[Start of section]

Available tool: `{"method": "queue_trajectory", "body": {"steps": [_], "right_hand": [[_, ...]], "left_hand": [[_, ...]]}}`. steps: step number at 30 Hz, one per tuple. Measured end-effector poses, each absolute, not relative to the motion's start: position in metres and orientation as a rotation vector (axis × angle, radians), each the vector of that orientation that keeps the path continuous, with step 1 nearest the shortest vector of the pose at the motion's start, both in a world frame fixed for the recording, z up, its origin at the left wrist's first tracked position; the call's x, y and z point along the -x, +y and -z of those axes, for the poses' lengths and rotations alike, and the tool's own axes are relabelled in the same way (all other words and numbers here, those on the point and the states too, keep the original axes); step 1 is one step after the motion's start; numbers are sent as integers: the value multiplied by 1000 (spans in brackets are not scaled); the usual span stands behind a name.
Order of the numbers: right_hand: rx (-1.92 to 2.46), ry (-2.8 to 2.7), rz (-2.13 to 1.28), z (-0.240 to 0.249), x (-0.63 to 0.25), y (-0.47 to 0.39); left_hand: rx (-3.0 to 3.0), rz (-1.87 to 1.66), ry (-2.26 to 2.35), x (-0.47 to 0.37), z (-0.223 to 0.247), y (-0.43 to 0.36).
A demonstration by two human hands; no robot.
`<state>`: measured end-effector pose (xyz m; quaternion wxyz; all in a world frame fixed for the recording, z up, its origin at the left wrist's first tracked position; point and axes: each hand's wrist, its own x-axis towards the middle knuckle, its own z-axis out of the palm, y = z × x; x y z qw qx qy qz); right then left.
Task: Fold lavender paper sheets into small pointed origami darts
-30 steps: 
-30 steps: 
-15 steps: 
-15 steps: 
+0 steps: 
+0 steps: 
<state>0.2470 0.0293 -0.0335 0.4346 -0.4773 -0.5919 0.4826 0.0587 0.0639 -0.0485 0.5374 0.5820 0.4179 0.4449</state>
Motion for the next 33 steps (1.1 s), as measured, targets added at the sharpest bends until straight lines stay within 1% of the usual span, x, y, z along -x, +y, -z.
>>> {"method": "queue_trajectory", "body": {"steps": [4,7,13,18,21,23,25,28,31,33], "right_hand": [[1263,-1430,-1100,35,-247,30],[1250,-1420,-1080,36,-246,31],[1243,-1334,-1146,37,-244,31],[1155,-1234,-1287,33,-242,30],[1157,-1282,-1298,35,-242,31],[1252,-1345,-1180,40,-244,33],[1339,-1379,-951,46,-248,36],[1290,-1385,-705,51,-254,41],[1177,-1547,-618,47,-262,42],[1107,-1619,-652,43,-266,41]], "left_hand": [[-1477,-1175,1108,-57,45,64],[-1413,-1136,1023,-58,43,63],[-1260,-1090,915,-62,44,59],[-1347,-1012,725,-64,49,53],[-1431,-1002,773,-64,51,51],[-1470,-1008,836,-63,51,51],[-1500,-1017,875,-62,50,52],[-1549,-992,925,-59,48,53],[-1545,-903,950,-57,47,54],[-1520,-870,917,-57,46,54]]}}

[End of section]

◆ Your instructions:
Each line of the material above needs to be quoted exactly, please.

◆ Your solution:
Available tool: `{"method": "queue_trajectory", "body": {"steps": [_], "right_hand": [[_, ...]], "left_hand": [[_, ...]]}}`. steps: step number at 30 Hz, one per tuple. Measured end-effector poses, each absolute, not relative to the motion's start: position in metres and orientation as a rotation vector (axis × angle, radians), each the vector of that orientation that keeps the path continuous, with step 1 nearest the shortest vector of the pose at the motion's start, both in a world frame fixed for the recording, z up, its origin at the left wrist's first tracked position; the call's x, y and z point along the -x, +y and -z of those axes, for the poses' lengths and rotations alike, and the tool's own axes are relabelled in the same way (all other words and numbers here, those on the point and the states too, keep the original axes); step 1 is one step after the motion's start; numbers are sent as integers: the value multiplied by 1000 (spans in brackets are not scaled); the usual span stands behind a name.
Order of the numbers: right_hand: rx (-1.92 to 2.46), ry (-2.8 to 2.7), rz (-2.13 to 1.28), z (-0.240 to 0.249), x (-0.63 to 0.25), y (-0.47 to 0.39); left_hand: rx (-3.0 to 3.0), rz (-1.87 to 1.66), ry (-2.26 to 2.35), x (-0.47 to 0.37), z (-0.223 to 0.247), y (-0.43 to 0.36).
A demonstration by two human hands; no robot.
`<state>`: measured end-effector pose (xyz m; quaternion wxyz; all in a world frame fixed for the recording, z up, its origin at the left wrist's first tracked position; point and axes: each hand's wrist, its own x-axis towards the middle knuckle, its own z-axis out of the palm, y = z × x; x y z qw qx qy qz); right then left.
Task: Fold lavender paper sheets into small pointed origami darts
-30 steps: 
-30 steps: 
-15 steps: 
-15 steps: 
+0 steps: 
+0 steps: 
<state>0.2470 0.0293 -0.0335 0.4346 -0.4773 -0.5919 0.4826 0.0587 0.0639 -0.0485 0.5374 0.5820 0.4179 0.4449</state>
Motion for the next 33 steps (1.1 s), as measured, targets added at the sharpest bends until straight lines stay within 1% of the usual span, x, y, z along -x, +y, -z.
>>> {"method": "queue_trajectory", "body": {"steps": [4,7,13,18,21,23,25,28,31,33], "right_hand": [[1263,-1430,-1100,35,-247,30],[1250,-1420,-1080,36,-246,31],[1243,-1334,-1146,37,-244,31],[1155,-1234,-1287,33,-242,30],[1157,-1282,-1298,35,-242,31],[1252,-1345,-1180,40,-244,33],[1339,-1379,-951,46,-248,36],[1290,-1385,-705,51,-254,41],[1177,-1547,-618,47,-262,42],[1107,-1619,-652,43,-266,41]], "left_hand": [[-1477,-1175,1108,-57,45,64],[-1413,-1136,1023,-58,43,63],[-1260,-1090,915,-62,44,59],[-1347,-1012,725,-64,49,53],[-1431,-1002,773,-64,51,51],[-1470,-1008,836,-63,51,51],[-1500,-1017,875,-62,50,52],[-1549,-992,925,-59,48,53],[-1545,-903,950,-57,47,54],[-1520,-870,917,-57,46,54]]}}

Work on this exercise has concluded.